Directions for this task
All lines from the one with "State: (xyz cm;" to the end of the data: return those exactly, and only those.

____________

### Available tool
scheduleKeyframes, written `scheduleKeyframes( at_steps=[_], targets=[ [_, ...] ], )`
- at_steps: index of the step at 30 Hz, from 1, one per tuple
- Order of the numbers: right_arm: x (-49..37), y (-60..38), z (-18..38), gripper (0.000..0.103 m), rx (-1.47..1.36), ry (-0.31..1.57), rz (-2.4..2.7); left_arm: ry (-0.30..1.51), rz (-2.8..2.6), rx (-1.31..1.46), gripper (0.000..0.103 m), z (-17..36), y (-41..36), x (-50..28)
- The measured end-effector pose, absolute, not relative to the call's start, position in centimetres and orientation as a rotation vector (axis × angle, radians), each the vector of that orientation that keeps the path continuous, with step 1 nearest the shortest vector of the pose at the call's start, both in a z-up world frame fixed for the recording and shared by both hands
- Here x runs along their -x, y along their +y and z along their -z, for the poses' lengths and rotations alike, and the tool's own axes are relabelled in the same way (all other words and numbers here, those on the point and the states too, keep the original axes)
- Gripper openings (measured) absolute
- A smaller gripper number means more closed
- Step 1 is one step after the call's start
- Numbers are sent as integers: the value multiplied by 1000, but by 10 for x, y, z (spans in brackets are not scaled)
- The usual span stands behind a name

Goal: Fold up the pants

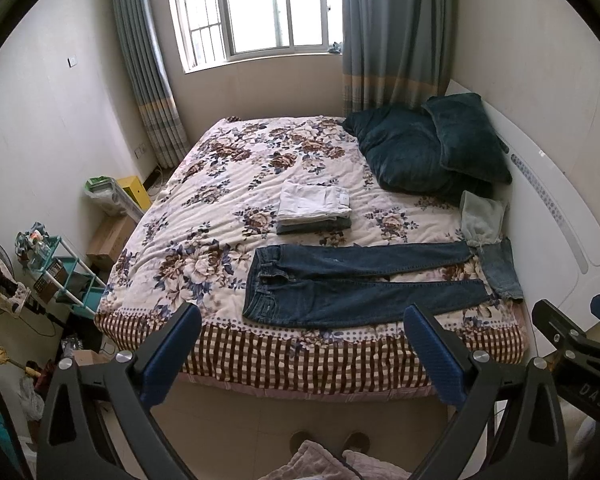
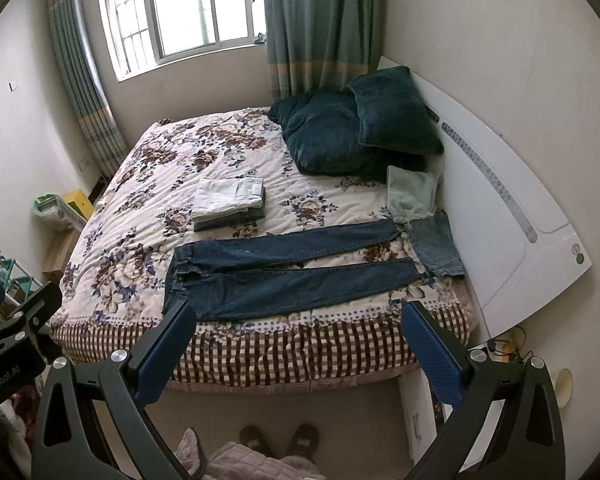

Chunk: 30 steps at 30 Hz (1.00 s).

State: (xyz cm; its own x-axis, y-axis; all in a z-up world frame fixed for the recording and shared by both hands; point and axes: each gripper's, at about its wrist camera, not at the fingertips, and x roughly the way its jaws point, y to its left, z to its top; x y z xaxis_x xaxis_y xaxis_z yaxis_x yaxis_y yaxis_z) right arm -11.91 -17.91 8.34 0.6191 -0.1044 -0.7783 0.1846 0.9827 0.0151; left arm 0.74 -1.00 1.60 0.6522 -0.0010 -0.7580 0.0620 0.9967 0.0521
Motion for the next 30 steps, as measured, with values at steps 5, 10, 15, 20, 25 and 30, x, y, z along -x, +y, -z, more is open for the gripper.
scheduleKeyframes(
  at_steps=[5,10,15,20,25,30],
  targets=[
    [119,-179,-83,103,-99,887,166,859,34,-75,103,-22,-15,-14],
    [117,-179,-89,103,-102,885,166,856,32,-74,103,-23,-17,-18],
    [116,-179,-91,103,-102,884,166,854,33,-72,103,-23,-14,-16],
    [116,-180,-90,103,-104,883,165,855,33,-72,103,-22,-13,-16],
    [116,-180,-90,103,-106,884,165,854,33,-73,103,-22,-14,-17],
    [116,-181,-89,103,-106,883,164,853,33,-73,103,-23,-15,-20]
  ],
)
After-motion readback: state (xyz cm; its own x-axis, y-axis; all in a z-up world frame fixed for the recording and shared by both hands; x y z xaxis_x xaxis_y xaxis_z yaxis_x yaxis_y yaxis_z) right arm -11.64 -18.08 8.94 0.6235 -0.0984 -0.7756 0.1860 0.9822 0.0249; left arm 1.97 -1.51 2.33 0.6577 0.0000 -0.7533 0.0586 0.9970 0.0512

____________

Task solution
State: (xyz cm; its own x-axis, y-axis; all in a z-up world frame fixed for the recording and shared by both hands; point and axes: each gripper's, at about its wrist camera, not at the fingertips, and x roughly the way its jaws point, y to its left, z to its top; x y z xaxis_x xaxis_y xaxis_z yaxis_x yaxis_y yaxis_z) right arm -11.91 -17.91 8.34 0.6191 -0.1044 -0.7783 0.1846 0.9827 0.0151; left arm 0.74 -1.00 1.60 0.6522 -0.0010 -0.7580 0.0620 0.9967 0.0521
Motion for the next 30 steps, as measured, with values at steps 5, 10, 15, 20, 25 and 30, x, y, z along -x, +y, -z, more is open for the gripper.
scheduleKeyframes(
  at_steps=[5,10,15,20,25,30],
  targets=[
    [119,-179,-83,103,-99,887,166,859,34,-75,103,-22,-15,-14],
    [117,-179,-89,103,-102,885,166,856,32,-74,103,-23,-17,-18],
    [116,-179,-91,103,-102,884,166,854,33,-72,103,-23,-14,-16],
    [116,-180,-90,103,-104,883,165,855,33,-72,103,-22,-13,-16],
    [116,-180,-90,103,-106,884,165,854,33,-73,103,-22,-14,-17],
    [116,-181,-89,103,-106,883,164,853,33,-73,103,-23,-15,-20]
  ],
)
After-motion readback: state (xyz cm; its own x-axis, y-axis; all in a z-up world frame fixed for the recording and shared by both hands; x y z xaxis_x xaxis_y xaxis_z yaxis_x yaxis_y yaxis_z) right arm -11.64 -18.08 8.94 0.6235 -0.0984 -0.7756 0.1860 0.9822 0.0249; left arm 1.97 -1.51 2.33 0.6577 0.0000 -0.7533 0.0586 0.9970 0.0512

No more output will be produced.